Mr. Pinheiro said that five long years had passed since the war in Syria started, with the toll of victims going far beyond anything imagined. There were more than five million Syrian refugees, and hundreds of thousands of children who belonged to a “lost generation”. All parties must allow for the sustained and unhindered humanitarian aid to besieged areas. Serious violations continued to take place, as thousands were detained and tortured, while countless people were still missing. ISIS continued to use suicide bombs on civilian areas, as well as horrifying sexual enslavement of Yazidi women and girls. The ongoing political dialogue must encompass a discussion on transitional justice options. The Commission strongly supported credible proceedings to fight impunity.
Syria, speaking as the concerned country, said the reports of the Commission had a biased and secretive approach and gave political cover to terrorism, calling it “armed opposition”. Further, the Commission had ignored terrorists supported by Saudi Arabia, Turkey and Qatar. The Government had abided by the cessation of hostilities, and would protect its civilians against terrorism by foreign countries. Instead of addressing political accusations to the Government, Syria called for the assigning of real responsibility, adding that the Commission did not serve human rights but lengthened the war.
During the interactive dialogue, speakers expressed deep concern at the conflict in Syria, which, after five years, had torn out the social fabric of the country. States expressed their support to the Syria talks and a political solution respecting Syria’s territorial integrity. They called on all parties to put an end to violence against civilians, and to fully abide by international humanitarian and human rights laws, calling for strengthened efforts to ensure accountability for perpetrators. They also called for safe and unhindered humanitarian access to besieged areas, and underlined the necessity to respect human rights while addressing the refugee crisis.
Speaking during the dialogue were Saudi Arabia on behalf of the Gulf Cooperation Council, European Union, Sweden on behalf of the other Nordic countries, Holy See, Portugal, Estonia, Canada, New Zealand, Qatar, Belgium, United States, Brazil, Bahrain, Germany, Japan, Egypt, Tunisia, France, Czech Republic, Netherlands, Senegal, Switzerland, Russian Federation, Greece, Liechtenstein, Malaysia, Croatia, Democratic People’s Republic of Korea, Latvia, Ecuador, Iran, Romania, Israel, Chile, Algeria, Kuwait, Australia, United Kingdom, Cuba, Slovakia, Venezuela, United Arab Emirates, Saudi Arabia, Italy, Spain, China, Jordan, Iraq, Albania, Belarus, Ireland, Turkey, Maldives, Morocco, and Mexico.
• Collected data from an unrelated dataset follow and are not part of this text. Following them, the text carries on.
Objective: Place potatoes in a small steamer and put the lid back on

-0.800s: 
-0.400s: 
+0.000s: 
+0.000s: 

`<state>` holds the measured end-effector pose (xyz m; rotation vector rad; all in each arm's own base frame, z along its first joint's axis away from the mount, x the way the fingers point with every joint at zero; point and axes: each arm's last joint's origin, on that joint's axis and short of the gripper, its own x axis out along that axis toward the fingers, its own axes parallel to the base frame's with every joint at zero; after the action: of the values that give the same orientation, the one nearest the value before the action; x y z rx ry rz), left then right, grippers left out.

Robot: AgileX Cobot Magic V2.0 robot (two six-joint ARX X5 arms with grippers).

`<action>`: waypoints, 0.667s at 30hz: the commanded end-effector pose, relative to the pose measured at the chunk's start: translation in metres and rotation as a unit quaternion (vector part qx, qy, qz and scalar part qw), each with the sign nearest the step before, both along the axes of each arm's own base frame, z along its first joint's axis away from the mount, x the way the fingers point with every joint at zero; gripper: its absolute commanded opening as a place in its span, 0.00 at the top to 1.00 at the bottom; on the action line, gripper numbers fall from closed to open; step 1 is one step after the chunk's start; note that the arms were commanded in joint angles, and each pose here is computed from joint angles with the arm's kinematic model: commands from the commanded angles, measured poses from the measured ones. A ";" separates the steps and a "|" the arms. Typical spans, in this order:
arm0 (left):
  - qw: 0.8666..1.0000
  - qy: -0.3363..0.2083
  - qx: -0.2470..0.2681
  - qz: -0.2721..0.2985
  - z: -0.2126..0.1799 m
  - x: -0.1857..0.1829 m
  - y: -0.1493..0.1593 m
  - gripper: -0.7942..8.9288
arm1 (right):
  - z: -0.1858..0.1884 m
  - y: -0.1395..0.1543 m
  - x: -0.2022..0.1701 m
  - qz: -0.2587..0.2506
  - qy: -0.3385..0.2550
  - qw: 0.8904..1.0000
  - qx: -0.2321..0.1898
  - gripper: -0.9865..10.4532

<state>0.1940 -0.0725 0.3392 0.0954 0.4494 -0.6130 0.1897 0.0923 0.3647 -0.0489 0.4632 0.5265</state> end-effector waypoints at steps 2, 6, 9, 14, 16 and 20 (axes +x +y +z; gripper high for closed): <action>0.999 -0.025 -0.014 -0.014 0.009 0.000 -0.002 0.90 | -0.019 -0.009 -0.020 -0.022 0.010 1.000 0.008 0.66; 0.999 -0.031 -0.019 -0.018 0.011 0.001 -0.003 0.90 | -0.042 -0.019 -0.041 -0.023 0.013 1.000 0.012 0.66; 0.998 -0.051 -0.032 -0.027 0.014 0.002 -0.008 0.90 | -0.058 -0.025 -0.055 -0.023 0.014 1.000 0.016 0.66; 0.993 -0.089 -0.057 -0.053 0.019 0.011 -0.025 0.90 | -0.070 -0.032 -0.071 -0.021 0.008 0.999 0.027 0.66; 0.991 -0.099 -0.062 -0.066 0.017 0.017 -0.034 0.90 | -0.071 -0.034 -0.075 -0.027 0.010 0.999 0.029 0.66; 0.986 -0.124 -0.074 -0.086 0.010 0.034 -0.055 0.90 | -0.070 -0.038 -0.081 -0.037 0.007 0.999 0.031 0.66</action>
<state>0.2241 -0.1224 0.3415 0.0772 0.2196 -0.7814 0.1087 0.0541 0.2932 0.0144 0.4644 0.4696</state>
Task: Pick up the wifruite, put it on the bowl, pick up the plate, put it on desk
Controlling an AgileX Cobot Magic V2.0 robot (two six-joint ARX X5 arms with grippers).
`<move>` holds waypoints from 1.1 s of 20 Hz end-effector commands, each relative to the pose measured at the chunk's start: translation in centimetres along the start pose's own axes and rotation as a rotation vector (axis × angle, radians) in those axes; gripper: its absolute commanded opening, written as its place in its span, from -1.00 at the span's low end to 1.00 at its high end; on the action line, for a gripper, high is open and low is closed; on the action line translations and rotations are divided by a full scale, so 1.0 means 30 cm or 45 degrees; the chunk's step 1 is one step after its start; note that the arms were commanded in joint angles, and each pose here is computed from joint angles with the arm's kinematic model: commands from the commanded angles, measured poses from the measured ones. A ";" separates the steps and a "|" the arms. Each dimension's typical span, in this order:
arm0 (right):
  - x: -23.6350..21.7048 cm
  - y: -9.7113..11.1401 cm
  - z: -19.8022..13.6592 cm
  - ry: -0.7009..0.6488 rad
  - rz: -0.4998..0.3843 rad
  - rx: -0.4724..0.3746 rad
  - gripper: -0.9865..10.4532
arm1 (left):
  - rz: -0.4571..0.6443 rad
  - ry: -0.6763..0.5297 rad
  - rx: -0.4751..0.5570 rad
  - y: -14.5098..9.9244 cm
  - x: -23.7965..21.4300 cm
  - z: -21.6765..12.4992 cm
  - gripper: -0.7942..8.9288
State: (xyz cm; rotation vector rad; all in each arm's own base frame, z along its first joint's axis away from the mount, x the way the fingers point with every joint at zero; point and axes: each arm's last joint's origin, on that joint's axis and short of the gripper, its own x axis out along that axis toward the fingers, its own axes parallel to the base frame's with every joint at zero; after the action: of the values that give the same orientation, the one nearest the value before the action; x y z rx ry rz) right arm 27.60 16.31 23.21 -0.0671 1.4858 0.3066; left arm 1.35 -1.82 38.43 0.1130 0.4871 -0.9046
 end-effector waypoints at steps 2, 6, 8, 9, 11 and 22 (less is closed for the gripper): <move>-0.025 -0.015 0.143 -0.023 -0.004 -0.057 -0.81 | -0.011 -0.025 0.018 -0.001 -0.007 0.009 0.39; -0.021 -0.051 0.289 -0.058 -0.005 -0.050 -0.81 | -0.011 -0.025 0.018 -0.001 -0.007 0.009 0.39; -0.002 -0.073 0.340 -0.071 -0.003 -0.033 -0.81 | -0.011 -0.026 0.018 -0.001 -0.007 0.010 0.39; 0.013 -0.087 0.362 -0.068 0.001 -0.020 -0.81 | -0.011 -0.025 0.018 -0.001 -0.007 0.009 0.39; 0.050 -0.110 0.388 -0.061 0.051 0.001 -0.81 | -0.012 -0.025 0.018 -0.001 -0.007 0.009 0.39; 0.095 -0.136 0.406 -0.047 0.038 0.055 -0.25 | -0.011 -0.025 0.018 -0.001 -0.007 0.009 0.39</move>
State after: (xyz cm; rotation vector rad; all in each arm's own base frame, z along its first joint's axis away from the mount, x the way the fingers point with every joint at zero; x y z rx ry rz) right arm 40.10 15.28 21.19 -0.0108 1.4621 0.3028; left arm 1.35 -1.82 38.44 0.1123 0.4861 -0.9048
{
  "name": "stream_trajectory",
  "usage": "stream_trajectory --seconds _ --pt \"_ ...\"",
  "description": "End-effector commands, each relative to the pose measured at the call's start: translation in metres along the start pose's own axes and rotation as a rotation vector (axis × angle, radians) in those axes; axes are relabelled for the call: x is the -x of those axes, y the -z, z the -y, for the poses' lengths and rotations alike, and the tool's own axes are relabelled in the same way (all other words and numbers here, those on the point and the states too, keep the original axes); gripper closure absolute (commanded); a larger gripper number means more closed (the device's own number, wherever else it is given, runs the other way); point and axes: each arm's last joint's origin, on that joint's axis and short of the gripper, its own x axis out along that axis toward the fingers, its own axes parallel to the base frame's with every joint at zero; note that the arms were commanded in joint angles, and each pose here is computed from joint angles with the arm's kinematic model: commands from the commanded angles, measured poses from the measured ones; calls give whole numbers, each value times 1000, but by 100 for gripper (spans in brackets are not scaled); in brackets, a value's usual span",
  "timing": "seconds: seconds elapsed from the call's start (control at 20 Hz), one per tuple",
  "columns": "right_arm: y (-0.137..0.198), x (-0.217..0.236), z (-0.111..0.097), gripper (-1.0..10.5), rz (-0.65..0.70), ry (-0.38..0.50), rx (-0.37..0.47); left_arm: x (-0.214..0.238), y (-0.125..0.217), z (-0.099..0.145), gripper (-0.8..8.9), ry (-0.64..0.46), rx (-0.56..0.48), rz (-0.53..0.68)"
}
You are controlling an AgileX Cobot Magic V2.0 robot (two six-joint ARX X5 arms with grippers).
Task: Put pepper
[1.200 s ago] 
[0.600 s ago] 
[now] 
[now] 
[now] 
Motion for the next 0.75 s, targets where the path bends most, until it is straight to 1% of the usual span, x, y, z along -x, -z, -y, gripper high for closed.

The following non-governmental organizations also spoke: Women’s International League for Peace and Freedom, Imam Ali’s Popular Students Relief Society, Cairo Institute for Human Rights Studies, Ecumenical Alliance for Human Rights and Development, in a joint statement with the Arab Federation for Human Rights, Arab Commission for Human Rights, Child Foundation, Allied Rainbow Communities International in a joint statement, and Alliance Defending Freedom.
The Council is having a full day of meetings today. At noon, it will hear the presentation of a report by the Office of the High Commissioner for Human Rights on the Democratic People’s Republic of Korea, as well as an oral update on Eritrea, then hold a general debate on human rights situations requiring the Council’s attention.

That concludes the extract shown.